Your credit score will be affected by the points that were taken off of it. A lower credit score makes it harder to get a loan or a credit card in the future. It can also make it less likely to qualify for an apartment or a loan.
Even with a low credit score, it doesn’t mean that you should never close a credit card. Instead, it’s important to think carefully about how you treat it.
There are many reasons to cancel a credit card. You might be tired of paying the annual fee and want to get a better rewards program.
Does Closing My Credit Card Account Hurt My Credit Score?
Closing a credit card account may impact your score negatively. It can also hurt if it’s an older, high-limit card. When you close a credit card account, the amount of available credit you have suddenly jumped up. This tells lenders that you’re using a higher amount of credit and could pose a risk to them.
Getting a new credit card can also help lower your score in the long run. It can also help lower the average age of your credit report.
Your credit score is calculated by taking into account the length of time it has taken for you to pay off your debts and the number of years it has been since you opened accounts.
After you close a credit card account, your scores may decrease for a few months, but they usually rebound in a few months if you make your payments on time.

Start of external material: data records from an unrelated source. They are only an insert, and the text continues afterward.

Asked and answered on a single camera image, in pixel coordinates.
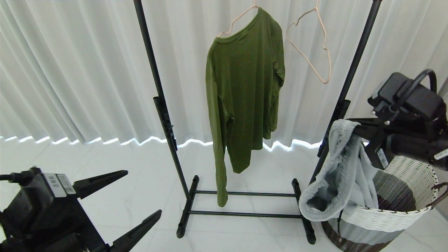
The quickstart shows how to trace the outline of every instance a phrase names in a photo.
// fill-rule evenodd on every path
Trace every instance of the curtain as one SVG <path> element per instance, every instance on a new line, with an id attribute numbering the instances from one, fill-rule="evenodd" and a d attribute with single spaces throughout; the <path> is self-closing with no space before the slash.
<path id="1" fill-rule="evenodd" d="M 144 0 L 148 30 L 179 144 L 211 141 L 205 63 L 213 39 L 252 0 Z M 272 139 L 319 142 L 364 28 L 371 1 L 320 1 L 332 79 L 322 84 L 305 59 L 284 40 L 286 77 L 278 128 Z M 283 33 L 315 1 L 258 0 Z M 164 139 L 152 97 L 157 96 L 134 4 L 122 1 L 0 2 L 0 135 L 47 136 L 53 141 L 141 143 Z M 347 99 L 349 117 L 368 117 L 366 102 L 393 72 L 414 78 L 432 68 L 440 95 L 448 76 L 448 1 L 383 1 Z M 235 22 L 237 31 L 256 9 Z M 325 78 L 323 32 L 315 13 L 288 37 Z"/>

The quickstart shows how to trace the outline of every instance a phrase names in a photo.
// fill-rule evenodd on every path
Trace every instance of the black metal rack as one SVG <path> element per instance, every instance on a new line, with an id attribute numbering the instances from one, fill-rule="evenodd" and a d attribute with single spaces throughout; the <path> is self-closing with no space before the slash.
<path id="1" fill-rule="evenodd" d="M 320 172 L 323 163 L 328 154 L 328 133 L 331 125 L 335 120 L 343 118 L 347 109 L 350 105 L 350 101 L 346 100 L 347 92 L 350 88 L 350 85 L 353 81 L 353 78 L 356 73 L 356 69 L 358 68 L 359 62 L 362 57 L 362 53 L 364 52 L 364 48 L 366 47 L 367 41 L 369 39 L 370 32 L 372 30 L 373 24 L 375 22 L 376 15 L 379 10 L 379 6 L 381 4 L 381 0 L 373 0 L 372 6 L 370 8 L 369 15 L 367 17 L 366 24 L 364 26 L 364 30 L 362 32 L 361 38 L 359 40 L 358 47 L 355 52 L 355 56 L 353 57 L 352 64 L 350 66 L 349 72 L 345 79 L 344 85 L 340 92 L 336 107 L 333 111 L 333 115 L 328 124 L 327 131 L 325 133 L 323 142 L 319 148 L 318 157 L 319 161 L 314 170 L 313 176 L 311 177 L 311 182 L 315 180 L 316 175 Z M 190 190 L 188 190 L 187 183 L 185 182 L 185 177 L 182 172 L 181 164 L 179 162 L 179 158 L 177 156 L 177 145 L 176 139 L 174 137 L 174 133 L 172 130 L 171 121 L 168 114 L 168 108 L 166 106 L 164 92 L 162 89 L 162 84 L 160 81 L 159 71 L 157 70 L 157 64 L 154 57 L 154 52 L 151 45 L 151 39 L 148 32 L 148 27 L 146 25 L 145 14 L 143 11 L 143 6 L 141 0 L 134 0 L 135 10 L 137 12 L 138 22 L 140 24 L 140 30 L 142 32 L 143 41 L 146 47 L 146 53 L 148 54 L 149 63 L 151 65 L 152 74 L 154 77 L 155 86 L 157 88 L 157 93 L 159 96 L 154 97 L 154 103 L 157 108 L 160 122 L 162 123 L 162 127 L 165 133 L 165 137 L 167 139 L 167 143 L 171 152 L 171 156 L 174 161 L 174 165 L 176 166 L 177 173 L 179 175 L 179 179 L 182 184 L 182 189 L 185 193 L 186 204 L 184 211 L 181 216 L 181 221 L 179 222 L 177 229 L 177 237 L 182 238 L 185 234 L 185 229 L 188 223 L 188 218 L 191 214 L 204 214 L 204 215 L 227 215 L 227 216 L 248 216 L 248 217 L 274 217 L 274 218 L 295 218 L 302 219 L 303 226 L 305 228 L 306 237 L 310 244 L 316 243 L 316 236 L 314 234 L 313 226 L 311 222 L 305 219 L 300 214 L 272 214 L 272 213 L 238 213 L 238 212 L 215 212 L 215 211 L 193 211 L 191 210 L 194 202 L 194 197 L 196 194 L 216 194 L 216 191 L 202 191 L 197 190 L 199 184 L 199 176 L 195 175 L 193 178 L 193 182 L 191 184 Z M 295 197 L 296 201 L 299 201 L 300 198 L 300 187 L 297 179 L 292 180 L 292 186 L 294 193 L 262 193 L 262 192 L 241 192 L 241 191 L 229 191 L 229 195 L 246 195 L 246 196 L 274 196 L 274 197 Z"/>

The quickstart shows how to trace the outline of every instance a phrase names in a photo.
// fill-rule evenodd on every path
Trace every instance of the fuzzy gray fabric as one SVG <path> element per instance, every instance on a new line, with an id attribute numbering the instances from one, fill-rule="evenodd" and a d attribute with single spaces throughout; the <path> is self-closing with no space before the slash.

What Happens If You Close a Credit Card Account
When you close your Chase credit card account, you lose the available credit limit on that account. This causes a sudden jump in your Credit Utilization Ratio.
This rate is the portion of your revolving credit that’s used to pay off the debts that are currently accruing.
Closing a credit card account increases your credit utilization ratio. It shows that you are using a higher amount of available credit.
If your Chase credit card account has been open for a long time, closing it can lower the average age of the credit card accounts on your credit report.
The average age of your credit card accounts is one of the factors that go into the calculation of your credit scores. As such, lowering the average age of your credit card accounts can lower your credit scores.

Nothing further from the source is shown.